Um retrocesso democrático e humanitário
- O cenário que resultou das últimas eleições europeias representa um retrocesso democrático e humanitário severo e deixa a União Europeia, e vários dos seus países membros, nas mãos da extrema-direita ou vinculados aos seus programas ideológicos.
- A representação do bloco da extrema-direita e da direita radical, conservadora e populista aumentou significativamente, o que lhe permite influenciar o discurso e forçar a imposição das suas políticas, ao mesmo tempo que garante mais financiamento para o seu projeto securitário, conservador e autoritário, de restrição de direitos e liberdades – sobretudo das mulheres, minorias e imigrantes. Um projeto assente numa ideologia de supremacia eurocêntrica, que promove e convive com preconceitos raciais e xenófobos, a propagação de ódio, a conflitualidade entre grupos sociais e que tem, como consequência, a destruição da democracia.
- Este crescimento da extrema-direita consolida-se também, de forma vertiginosa, dentro dos países europeus. Nestes países, uma falsa tentativa de bloqueio à extrema-direita não resultou – nem em resultados eleitorais, nem na oposição ao seu programa. A extrema-direita já se encontra no poder em Itália, está muito perto de garantir a primeira vitória em eleições legislativas em França e chegou ao segundo lugar nas eleições europeias, à frente dos sociais-democratas, na Alemanha.
- Portugal acompanha esta tendência. Nas eleições europeias, a extrema-direita mantêm a sua posição como terceira força política e, ainda que com menor número de votos relativamente às eleições legislativas, consegue eleger dois deputados europeus, tendo a Iniciativa Liberal eleito dois deputados e os partidos à esquerda do PS perdido dois mandatos.
- De forma transversal, conservadores ou sociais-democratas têm vindo consecutivamente a assumir propostas da agenda da extrema-direita, como sucedeu com o Pacto das Migrações, nos programas de vigilância militar das fronteiras da União ou dos acordos com países terceiros para criação de centos de detenção de imigrantes fora das fronteiras europeias.
- Foi o que aconteceu em Portugal quando, em plena campanha eleitoral para as eleições europeias, o Governo apresentou o “Plano de Ação para as Migrações”, tirando partido da intensificação de uma narrativa que criminaliza a imigração e as pessoas imigrantes e as transforma num problema de segurança e criminalidade. As medidas apresentadas, nomeadamente a revogação do mecanismo de manifestação de interesse, representam um retrocesso significativo dos mais elementares direitos das pessoas imigrantes e, ao contrário do anunciado, irão criar barreiras à sua regularização e, dessa forma, no acesso a diretos fundamentais como o direito à habitação, à saúde e ao trabalho digno.

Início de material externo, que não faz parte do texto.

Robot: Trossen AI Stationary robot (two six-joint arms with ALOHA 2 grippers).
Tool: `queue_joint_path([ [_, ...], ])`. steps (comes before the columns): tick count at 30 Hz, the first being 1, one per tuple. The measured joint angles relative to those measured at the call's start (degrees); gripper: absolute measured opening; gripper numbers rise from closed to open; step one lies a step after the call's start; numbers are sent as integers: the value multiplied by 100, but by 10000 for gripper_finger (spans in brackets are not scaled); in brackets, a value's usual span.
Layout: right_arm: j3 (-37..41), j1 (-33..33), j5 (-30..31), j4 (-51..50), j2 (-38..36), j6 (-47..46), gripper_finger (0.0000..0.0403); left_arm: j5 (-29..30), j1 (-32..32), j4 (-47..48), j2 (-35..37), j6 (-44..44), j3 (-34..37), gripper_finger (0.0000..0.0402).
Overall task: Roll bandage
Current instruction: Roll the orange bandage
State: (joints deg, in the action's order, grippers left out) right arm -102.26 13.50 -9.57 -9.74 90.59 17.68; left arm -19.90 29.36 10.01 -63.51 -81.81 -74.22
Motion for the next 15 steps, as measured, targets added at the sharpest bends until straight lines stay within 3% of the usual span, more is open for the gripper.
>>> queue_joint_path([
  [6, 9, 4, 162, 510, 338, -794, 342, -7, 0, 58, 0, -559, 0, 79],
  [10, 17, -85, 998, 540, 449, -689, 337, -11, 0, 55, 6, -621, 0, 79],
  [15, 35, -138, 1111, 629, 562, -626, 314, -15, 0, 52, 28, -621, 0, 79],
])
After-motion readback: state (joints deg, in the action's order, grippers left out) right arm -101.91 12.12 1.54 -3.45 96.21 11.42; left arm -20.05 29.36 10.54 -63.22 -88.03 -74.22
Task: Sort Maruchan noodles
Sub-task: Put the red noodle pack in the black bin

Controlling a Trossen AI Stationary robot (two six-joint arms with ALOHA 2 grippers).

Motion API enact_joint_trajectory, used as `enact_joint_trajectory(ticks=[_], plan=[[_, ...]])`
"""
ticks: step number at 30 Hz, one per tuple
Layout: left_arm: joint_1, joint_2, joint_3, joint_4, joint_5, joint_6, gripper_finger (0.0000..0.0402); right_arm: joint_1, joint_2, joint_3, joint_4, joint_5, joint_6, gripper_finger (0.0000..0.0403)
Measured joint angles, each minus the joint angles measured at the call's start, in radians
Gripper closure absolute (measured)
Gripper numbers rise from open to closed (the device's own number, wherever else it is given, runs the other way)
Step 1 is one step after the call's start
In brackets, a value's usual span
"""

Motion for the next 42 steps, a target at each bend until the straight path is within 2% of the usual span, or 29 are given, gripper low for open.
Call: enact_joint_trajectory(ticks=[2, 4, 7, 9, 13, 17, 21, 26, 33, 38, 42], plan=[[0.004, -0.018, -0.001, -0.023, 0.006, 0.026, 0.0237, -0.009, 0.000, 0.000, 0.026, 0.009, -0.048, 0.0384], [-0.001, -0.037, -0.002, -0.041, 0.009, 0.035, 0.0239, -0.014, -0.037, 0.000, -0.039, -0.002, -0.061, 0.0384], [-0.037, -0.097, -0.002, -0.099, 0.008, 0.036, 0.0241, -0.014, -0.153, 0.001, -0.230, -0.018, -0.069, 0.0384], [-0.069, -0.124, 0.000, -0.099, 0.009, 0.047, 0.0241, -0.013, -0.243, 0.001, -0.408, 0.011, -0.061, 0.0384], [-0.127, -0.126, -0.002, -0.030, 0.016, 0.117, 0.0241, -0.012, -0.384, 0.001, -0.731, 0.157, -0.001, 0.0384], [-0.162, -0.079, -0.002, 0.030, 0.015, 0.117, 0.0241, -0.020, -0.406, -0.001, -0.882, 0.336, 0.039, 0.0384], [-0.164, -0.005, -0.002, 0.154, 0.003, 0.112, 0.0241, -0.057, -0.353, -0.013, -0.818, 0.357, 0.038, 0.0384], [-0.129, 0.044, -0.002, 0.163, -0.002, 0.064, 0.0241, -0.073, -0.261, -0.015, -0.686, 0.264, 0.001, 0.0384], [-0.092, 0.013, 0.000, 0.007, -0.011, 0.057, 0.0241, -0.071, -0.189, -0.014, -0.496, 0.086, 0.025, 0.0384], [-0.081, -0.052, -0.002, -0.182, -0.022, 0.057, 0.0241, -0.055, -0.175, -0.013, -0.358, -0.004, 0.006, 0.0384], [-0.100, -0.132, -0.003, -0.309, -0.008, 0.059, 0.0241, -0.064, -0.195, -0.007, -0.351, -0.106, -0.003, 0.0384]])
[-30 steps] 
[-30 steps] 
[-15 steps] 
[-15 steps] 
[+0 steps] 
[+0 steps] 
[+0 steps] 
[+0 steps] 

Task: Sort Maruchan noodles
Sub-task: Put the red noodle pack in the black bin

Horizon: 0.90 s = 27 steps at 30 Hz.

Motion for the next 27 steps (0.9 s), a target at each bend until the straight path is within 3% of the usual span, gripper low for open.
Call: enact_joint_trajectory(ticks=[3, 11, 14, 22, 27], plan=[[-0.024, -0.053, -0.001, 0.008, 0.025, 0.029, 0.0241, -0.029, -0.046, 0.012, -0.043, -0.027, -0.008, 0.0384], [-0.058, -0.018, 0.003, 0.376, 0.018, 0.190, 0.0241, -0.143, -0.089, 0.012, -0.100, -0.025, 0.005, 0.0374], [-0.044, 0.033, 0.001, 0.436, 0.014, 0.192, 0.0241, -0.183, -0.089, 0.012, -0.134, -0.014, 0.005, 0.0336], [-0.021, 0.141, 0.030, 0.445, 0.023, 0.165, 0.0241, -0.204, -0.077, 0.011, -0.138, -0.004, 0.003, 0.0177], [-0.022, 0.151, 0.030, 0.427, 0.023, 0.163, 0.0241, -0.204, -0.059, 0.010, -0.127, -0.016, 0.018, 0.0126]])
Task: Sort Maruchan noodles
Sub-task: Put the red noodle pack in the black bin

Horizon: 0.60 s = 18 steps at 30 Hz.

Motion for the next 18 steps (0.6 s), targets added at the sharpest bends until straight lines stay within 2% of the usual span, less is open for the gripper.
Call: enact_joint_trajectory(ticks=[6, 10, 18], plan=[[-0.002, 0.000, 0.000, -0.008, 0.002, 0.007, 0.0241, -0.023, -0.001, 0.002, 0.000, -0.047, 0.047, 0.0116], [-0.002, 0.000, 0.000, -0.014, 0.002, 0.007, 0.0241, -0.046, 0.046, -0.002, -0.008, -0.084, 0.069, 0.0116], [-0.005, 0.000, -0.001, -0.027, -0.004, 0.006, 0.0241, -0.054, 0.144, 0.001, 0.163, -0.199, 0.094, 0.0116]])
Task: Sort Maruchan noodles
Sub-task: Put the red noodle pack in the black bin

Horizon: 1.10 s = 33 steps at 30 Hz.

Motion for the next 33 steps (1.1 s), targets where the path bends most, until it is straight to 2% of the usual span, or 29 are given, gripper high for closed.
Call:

- O mesmo governo, pela voz do Primeiro Ministro, escolhe para o 10 de junho uma narrativa nacionalista e securitária, um “Viva Portugal”, a “portugalidade”, e “o privilégio que é ser português”, num discurso que mistura a “imigração regulada” e a “garra lusitana” numa celebração nostálgica e colonial da “identidade portuguesa”. Um discurso que toma, mais uma vez, o partido de uma direita xenófoba, supremacista e securitária e desprotege a segurança das pessoas entendidas como intrusas dessa identidade e sem direito ao “privilégio [que decorre] de ser português”.
- Os próximos tempos serão muito difíceis, sobretudo para quem sofre com estas políticas e medidas concretas que delas saírem – mulheres, minorias e imigrantes.
- 9. Com uma guerra na Europa, um genocídio em curso na Palestina e outros vários conflitos mundiais, a realidade aproxima-se fantasmagoricamente das circunstâncias que, nos anos 30 do século XX, edificaram o fascismo e o nazismo.
- O SOS Racismo, em conjunto com as demais associações, nacionais e internacionais, de defesa dos direitos humanos, compromete-se com a defesa dos direitos das pessoas mais vulneráveis e no combate à extrema-direita e ao seu projeto de ódio. É pelos valores da Liberdade, da Igualdade, da Solidariedade e da Justiça que nos batemos todos os dias. Por elas e por todas as outras pessoas que escolhem a democracia, resistiremos.